▶ [Supplied material]

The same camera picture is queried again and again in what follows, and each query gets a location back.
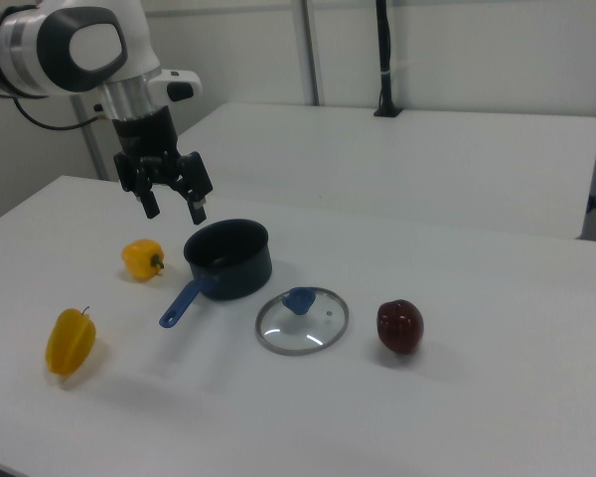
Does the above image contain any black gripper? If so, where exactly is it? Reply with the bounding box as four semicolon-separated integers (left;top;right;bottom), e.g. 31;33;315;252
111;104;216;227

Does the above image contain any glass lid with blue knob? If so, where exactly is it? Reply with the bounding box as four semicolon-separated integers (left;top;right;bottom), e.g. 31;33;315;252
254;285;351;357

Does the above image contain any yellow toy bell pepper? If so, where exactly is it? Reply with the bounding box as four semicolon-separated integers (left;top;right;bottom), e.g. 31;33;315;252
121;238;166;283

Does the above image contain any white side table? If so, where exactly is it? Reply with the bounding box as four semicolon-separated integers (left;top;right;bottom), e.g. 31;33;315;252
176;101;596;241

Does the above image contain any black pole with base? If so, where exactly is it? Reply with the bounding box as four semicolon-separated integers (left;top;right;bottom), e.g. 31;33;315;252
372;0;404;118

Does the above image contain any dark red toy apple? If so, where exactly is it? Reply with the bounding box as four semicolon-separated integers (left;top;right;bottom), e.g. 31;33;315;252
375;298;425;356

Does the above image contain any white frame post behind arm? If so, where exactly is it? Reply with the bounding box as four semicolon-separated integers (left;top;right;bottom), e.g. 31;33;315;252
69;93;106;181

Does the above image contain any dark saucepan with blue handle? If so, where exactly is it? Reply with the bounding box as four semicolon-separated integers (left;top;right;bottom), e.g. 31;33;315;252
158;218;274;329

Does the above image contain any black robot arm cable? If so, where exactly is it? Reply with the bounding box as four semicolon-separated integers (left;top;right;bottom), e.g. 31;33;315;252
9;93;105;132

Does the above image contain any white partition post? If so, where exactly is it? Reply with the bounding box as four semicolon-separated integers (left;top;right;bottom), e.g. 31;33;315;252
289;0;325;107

---

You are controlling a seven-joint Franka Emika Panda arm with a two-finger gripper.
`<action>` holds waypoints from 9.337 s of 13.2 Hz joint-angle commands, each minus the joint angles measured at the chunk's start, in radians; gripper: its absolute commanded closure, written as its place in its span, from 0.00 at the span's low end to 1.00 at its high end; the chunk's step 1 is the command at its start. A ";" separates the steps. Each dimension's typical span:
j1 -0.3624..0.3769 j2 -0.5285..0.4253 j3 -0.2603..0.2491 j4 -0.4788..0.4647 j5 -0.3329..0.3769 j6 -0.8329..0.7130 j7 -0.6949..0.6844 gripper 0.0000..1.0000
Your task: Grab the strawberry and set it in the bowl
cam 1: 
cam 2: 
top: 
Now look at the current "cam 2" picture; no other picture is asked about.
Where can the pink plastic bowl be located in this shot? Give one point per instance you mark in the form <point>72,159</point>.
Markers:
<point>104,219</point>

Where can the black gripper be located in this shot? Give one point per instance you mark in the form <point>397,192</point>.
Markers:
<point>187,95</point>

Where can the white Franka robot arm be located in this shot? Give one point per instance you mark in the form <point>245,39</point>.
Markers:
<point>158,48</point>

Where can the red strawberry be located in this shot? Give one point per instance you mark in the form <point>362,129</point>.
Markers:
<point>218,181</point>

▶ [Requirement] In the listing above, show every line with the word "Franka".

▶ [Exercise answer]
You are controlling a seven-joint Franka Emika Panda arm with a two-finger gripper.
Where can the white Franka robot arm be located in this shot? Give one point per instance you mark in the form <point>245,39</point>.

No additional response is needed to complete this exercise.